→ **DATASET RECORDS**:
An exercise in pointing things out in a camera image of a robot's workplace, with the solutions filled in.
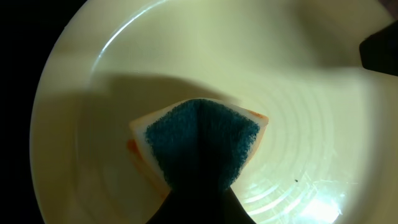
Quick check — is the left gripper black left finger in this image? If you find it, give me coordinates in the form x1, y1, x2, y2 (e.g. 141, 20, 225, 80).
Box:
146, 190, 201, 224

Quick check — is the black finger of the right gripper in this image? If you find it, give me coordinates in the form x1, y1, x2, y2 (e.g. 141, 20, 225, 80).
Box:
359, 21, 397, 76

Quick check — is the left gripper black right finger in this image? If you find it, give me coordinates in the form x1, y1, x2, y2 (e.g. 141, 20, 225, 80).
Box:
201, 187, 256, 224

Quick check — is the yellow green scrub sponge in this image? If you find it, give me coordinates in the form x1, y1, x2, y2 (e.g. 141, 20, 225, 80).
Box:
127, 98, 269, 197

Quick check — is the yellow plate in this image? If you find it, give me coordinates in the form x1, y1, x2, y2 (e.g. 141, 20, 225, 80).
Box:
30, 0, 397, 223

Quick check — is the black round tray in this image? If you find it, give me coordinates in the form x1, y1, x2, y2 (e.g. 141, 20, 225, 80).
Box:
1, 0, 85, 223

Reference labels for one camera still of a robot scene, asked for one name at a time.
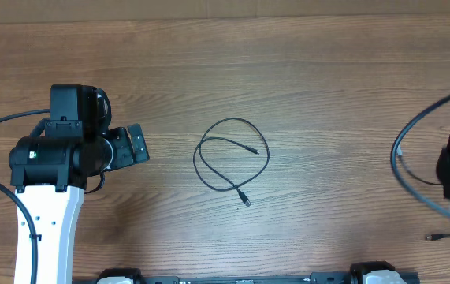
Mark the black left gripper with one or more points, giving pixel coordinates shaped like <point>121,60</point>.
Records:
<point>125,155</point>

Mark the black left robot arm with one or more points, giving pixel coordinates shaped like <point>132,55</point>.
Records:
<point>50,168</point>

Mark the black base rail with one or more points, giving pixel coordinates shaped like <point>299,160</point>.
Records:
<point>367,272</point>

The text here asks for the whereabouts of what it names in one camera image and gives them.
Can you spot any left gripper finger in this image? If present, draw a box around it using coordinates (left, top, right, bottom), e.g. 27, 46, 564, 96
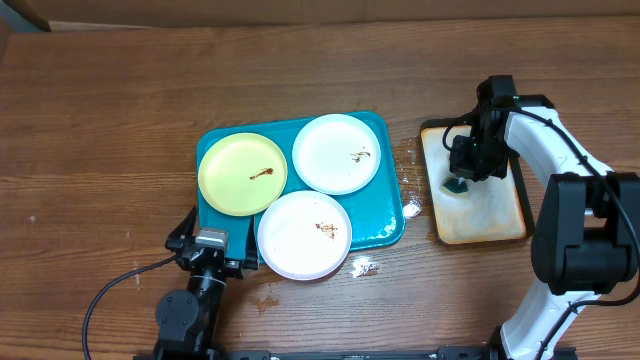
243, 216, 259, 269
165, 206, 197, 252

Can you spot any green yellow sponge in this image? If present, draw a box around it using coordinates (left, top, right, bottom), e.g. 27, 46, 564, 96
441, 177, 469, 198

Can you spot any yellow plate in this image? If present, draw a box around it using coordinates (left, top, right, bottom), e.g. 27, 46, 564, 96
198, 133, 288, 216

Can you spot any white plate with brown stain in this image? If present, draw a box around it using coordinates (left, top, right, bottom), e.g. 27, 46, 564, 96
292, 114, 381, 195

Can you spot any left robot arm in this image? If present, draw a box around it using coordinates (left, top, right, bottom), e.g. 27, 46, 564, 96
151, 208, 259, 360

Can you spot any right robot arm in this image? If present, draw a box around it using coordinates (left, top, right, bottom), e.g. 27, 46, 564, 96
442, 75, 639, 360

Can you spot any black tray with soapy water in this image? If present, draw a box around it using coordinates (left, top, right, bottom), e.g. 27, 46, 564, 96
420, 119, 534, 245

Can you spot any teal plastic tray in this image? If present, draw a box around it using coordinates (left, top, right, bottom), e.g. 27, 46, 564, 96
196, 111, 406, 260

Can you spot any pale pink plate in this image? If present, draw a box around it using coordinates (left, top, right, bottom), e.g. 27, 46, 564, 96
257, 190, 352, 281

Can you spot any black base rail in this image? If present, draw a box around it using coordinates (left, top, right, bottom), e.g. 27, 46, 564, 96
133, 345, 579, 360

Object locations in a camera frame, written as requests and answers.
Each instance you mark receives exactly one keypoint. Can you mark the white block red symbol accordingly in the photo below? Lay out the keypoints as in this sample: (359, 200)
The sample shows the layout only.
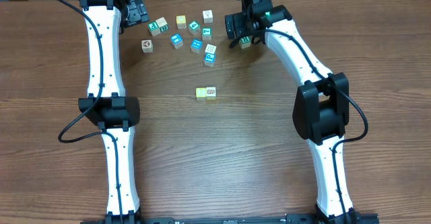
(147, 46)

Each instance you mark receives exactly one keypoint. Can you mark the blue block left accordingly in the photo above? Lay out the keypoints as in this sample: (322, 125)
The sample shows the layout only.
(177, 41)

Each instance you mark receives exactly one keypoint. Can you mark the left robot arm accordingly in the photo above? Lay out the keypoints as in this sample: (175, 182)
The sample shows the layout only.
(107, 105)

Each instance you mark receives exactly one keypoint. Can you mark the white block yellow side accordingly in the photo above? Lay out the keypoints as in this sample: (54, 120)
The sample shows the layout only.
(211, 93)

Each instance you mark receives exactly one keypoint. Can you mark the blue block middle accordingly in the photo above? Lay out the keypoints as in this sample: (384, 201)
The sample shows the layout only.
(196, 46)

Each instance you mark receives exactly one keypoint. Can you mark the green number four block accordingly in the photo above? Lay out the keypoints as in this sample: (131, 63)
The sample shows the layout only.
(194, 28)

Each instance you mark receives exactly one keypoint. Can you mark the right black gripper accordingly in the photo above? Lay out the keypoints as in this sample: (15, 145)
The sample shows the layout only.
(239, 19)

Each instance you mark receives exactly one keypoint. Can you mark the white block green side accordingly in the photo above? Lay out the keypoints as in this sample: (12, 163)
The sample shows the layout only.
(162, 24)

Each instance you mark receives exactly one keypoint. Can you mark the green wheelchair symbol block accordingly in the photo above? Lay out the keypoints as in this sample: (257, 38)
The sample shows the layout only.
(154, 28)

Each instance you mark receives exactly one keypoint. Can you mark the white patterned block middle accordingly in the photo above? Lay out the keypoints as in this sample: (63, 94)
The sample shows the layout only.
(210, 49)

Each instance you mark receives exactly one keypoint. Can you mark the yellow top block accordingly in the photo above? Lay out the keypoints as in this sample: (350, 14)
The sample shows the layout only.
(181, 22)

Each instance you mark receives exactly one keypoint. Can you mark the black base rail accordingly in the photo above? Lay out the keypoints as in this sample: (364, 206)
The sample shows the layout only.
(286, 219)

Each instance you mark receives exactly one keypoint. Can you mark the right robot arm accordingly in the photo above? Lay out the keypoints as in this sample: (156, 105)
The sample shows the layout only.
(321, 107)

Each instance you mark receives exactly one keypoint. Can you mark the white block upper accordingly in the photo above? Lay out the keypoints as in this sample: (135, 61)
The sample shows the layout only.
(207, 16)

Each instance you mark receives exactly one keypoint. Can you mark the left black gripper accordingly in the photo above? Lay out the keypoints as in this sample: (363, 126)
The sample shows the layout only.
(138, 11)

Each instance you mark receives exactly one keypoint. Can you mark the blue letter P block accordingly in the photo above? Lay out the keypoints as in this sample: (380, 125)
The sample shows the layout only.
(209, 59)

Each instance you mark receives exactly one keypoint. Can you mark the green number seven block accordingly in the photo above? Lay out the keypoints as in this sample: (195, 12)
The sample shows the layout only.
(206, 34)

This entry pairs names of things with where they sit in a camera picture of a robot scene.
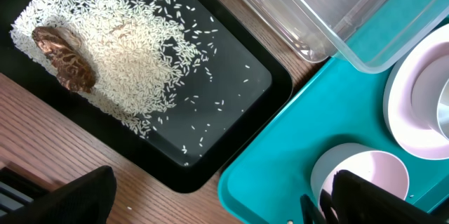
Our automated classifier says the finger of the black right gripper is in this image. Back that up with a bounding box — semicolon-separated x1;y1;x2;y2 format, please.
300;195;315;224
319;190;339;224

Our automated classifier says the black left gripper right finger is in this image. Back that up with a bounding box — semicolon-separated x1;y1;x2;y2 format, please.
331;170;445;224

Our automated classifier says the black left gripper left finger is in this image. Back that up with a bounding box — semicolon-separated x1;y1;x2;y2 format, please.
1;166;117;224

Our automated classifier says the small white bowl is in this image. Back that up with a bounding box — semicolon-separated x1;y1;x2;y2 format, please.
310;143;410;202

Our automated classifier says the teal plastic tray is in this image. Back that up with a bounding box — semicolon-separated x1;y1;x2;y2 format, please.
217;16;449;224

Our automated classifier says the large white plate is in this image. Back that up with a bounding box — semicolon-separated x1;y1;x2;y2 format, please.
383;25;448;160

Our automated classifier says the black plastic tray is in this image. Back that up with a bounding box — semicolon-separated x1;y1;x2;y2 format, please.
1;0;293;193

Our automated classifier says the brown food scrap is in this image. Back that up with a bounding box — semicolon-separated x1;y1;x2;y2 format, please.
32;26;96;93

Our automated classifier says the spilled white rice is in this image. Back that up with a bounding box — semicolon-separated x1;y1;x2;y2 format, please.
9;0;217;140

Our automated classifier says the clear plastic bin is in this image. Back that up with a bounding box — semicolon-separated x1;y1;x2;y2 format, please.
243;0;448;74

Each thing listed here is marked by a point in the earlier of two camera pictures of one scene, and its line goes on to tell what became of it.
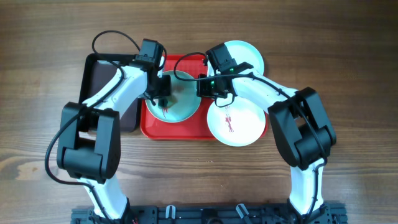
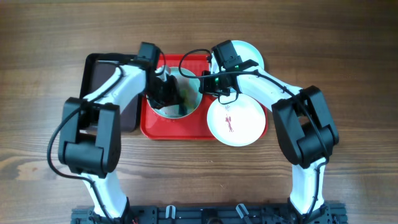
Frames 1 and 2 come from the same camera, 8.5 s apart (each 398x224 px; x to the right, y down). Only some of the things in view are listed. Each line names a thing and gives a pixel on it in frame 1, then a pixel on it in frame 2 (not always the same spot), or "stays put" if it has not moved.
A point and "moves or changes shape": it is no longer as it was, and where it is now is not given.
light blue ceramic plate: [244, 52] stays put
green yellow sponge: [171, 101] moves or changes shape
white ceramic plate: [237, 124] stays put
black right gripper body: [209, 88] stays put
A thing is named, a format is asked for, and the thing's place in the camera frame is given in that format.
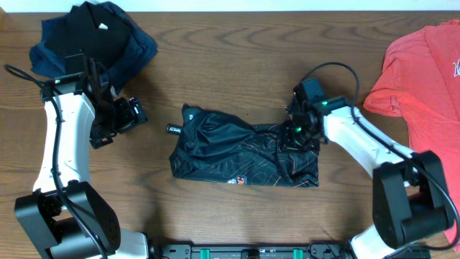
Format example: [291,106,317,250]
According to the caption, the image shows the black patterned jersey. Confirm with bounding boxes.
[167,104,319,188]

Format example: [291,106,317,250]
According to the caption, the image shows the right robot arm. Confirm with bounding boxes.
[283,96,459,258]

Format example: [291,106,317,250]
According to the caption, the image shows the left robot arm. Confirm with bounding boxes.
[14,68,150,259]

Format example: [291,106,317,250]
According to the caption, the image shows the folded dark blue garment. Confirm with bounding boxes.
[29,1,157,93]

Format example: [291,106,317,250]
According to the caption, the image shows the folded black shirt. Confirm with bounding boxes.
[45,2,131,68]

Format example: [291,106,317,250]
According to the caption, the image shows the red t-shirt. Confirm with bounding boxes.
[362,18,460,253]

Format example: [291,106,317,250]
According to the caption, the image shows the left black cable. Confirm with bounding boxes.
[3,63,109,259]

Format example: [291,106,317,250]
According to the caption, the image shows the black cable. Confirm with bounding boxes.
[3,63,109,259]
[300,61,460,251]

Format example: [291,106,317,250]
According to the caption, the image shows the right black cable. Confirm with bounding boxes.
[300,61,460,251]

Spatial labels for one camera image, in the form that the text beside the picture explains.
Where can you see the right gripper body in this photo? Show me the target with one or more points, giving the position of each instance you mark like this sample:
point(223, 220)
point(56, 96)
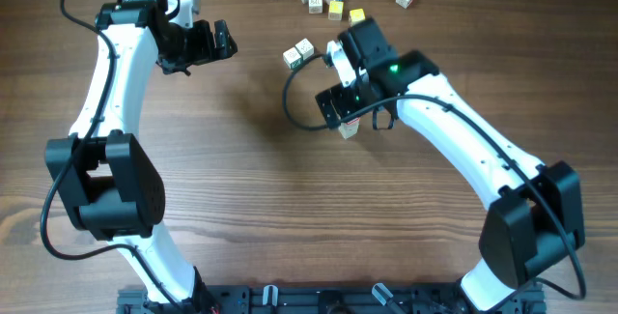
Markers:
point(346, 102)

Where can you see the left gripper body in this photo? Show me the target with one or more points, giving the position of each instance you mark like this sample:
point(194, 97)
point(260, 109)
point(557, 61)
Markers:
point(191, 45)

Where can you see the red letter A block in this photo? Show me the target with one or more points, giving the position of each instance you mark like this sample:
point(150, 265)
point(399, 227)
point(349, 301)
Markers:
point(348, 130)

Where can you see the yellow block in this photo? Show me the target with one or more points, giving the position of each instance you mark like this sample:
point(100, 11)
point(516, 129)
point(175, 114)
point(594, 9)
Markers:
point(356, 16)
point(335, 10)

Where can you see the red letter I block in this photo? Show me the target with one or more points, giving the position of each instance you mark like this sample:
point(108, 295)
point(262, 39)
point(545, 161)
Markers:
point(351, 123)

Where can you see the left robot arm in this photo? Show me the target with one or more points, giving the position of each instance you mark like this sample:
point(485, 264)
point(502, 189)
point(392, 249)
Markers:
point(106, 182)

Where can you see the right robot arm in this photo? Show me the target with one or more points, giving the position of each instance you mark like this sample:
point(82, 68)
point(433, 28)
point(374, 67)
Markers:
point(534, 211)

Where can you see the white plain wooden block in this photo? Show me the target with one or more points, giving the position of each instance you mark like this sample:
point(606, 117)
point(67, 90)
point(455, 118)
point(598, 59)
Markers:
point(305, 49)

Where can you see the white block green side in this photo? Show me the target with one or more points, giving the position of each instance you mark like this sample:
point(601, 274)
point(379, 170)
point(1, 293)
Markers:
point(292, 58)

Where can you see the white block brown drawing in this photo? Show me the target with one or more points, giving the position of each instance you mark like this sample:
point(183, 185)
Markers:
point(315, 6)

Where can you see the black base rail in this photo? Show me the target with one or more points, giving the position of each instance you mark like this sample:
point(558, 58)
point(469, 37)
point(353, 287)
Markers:
point(417, 299)

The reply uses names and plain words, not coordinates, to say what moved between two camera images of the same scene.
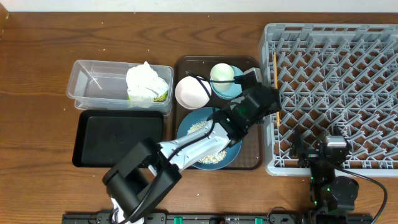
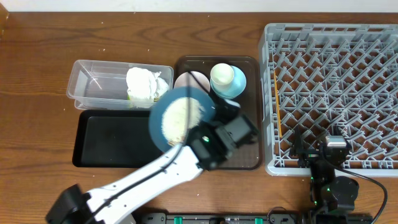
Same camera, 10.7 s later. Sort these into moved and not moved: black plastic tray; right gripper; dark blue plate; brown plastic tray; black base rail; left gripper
Moved: dark blue plate; left gripper
Not moved: right gripper; black plastic tray; brown plastic tray; black base rail
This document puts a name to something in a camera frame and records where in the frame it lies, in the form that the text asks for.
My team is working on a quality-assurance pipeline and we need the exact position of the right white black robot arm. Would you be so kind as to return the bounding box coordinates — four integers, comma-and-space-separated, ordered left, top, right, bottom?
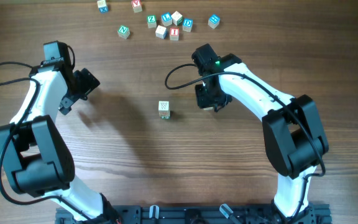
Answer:
191, 44, 329, 223

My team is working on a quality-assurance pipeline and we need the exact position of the plain top wooden block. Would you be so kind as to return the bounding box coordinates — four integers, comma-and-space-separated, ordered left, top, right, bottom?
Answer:
172, 11, 183, 26

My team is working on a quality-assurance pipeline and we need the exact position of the red 6 wooden block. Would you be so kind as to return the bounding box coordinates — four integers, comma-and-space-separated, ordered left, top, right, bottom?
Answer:
159, 111, 170, 117

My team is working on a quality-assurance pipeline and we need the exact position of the red V wooden block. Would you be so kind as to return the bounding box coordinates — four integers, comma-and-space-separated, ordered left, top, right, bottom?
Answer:
131, 0, 142, 13

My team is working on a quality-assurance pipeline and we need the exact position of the green N wooden block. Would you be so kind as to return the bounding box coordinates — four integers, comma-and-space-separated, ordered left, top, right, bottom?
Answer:
117, 25, 131, 39

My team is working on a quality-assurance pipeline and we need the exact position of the blue X wooden block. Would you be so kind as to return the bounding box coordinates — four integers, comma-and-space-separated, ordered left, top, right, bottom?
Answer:
97, 0, 109, 14

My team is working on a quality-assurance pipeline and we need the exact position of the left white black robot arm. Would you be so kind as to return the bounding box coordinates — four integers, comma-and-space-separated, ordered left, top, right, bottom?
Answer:
0, 41, 122, 223

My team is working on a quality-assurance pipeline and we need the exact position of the blue D wooden block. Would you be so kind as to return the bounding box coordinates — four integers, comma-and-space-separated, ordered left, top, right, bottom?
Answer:
182, 18, 193, 32

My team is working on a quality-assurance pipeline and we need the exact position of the blue L wooden block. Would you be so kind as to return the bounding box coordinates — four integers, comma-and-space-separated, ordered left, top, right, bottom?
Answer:
161, 12, 173, 27

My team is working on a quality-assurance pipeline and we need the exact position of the white blue-sided wooden block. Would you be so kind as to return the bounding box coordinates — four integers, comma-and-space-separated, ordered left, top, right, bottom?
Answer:
155, 25, 167, 39

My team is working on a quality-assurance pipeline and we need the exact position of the green Z wooden block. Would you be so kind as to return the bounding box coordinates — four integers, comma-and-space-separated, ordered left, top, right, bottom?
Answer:
147, 15, 157, 28

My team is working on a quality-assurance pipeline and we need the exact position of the green W wooden block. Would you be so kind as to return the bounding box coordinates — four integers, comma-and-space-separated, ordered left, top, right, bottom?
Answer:
158, 101, 170, 112

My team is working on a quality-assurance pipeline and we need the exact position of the blue arrows wooden block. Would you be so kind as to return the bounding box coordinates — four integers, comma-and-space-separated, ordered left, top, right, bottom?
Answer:
208, 14, 220, 29

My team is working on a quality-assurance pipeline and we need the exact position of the red I wooden block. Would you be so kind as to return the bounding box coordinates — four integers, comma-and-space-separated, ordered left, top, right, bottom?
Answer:
170, 27, 180, 41

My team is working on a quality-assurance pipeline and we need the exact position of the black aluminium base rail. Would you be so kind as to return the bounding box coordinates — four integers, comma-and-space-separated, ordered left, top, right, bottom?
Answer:
55, 203, 333, 224

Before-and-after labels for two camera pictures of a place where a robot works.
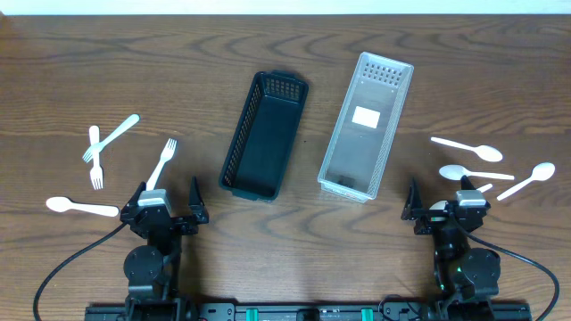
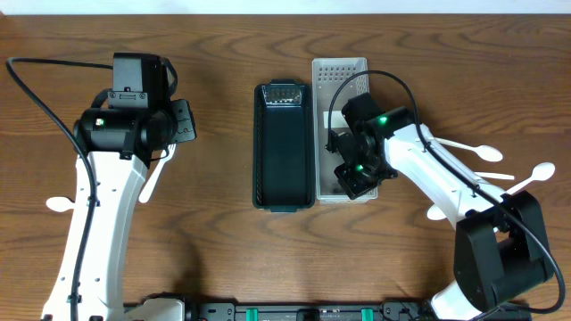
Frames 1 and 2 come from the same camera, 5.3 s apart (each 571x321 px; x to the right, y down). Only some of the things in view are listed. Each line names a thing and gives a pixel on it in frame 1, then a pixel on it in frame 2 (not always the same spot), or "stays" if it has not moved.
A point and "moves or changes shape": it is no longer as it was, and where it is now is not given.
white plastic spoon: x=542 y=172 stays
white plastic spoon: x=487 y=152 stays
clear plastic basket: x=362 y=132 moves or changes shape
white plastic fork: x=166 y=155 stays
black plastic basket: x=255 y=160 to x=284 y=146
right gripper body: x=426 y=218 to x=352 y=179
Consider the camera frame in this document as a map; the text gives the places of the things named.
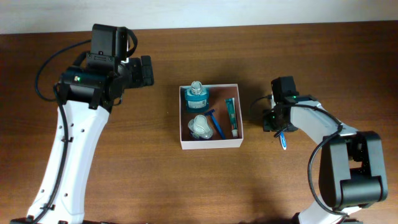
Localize blue white toothbrush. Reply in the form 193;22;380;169
279;132;287;150

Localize green toothpaste tube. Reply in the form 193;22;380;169
225;98;239;138

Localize teal mouthwash bottle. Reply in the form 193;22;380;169
185;81;210;113

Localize blue disposable razor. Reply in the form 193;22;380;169
204;109;226;140

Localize purple pump soap bottle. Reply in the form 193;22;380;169
188;114;213;141

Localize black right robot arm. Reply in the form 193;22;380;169
262;77;388;224

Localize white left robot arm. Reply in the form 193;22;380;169
11;24;154;224

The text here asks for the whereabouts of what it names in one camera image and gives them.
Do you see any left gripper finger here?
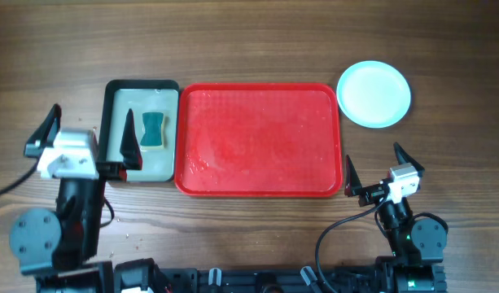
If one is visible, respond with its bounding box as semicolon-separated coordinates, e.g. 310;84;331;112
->
120;109;142;170
24;103;62;158

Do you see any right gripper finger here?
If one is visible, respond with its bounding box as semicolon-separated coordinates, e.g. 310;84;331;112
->
393;142;425;176
344;155;362;197

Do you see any green yellow sponge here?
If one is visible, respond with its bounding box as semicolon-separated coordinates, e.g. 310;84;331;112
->
140;112;165;150

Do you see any light blue plate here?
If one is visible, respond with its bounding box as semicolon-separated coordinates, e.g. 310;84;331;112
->
335;60;412;129

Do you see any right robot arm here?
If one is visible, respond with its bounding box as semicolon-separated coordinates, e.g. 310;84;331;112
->
344;142;449;292

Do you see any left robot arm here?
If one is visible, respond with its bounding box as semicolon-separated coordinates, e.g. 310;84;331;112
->
9;104;142;292

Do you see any black water tray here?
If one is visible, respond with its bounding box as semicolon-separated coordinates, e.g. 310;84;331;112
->
99;79;179;182

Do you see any red plastic tray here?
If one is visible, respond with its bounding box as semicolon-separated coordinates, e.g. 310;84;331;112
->
174;83;343;198

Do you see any black mounting rail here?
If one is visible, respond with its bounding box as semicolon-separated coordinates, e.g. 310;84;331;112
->
33;260;449;293

→ **EXERCISE DIRECTIONS**: Among the lines of the listing above, which ones contain the word "text"? Show them.

→ **ANSWER TO THE PROBLEM**:
The text here asks for the whereabouts of what it names in one camera image and gives them.
Spatial labels for one camera image, in the form that the text beside the picture explains.
This document puts a name to something in a camera frame and records where in the frame it lies, in the form that the text asks for.
Consider the camera frame in this document as a map; the text gives the places of the things named.
The text here asks for the whereabouts of what it names in one camera image and gives them.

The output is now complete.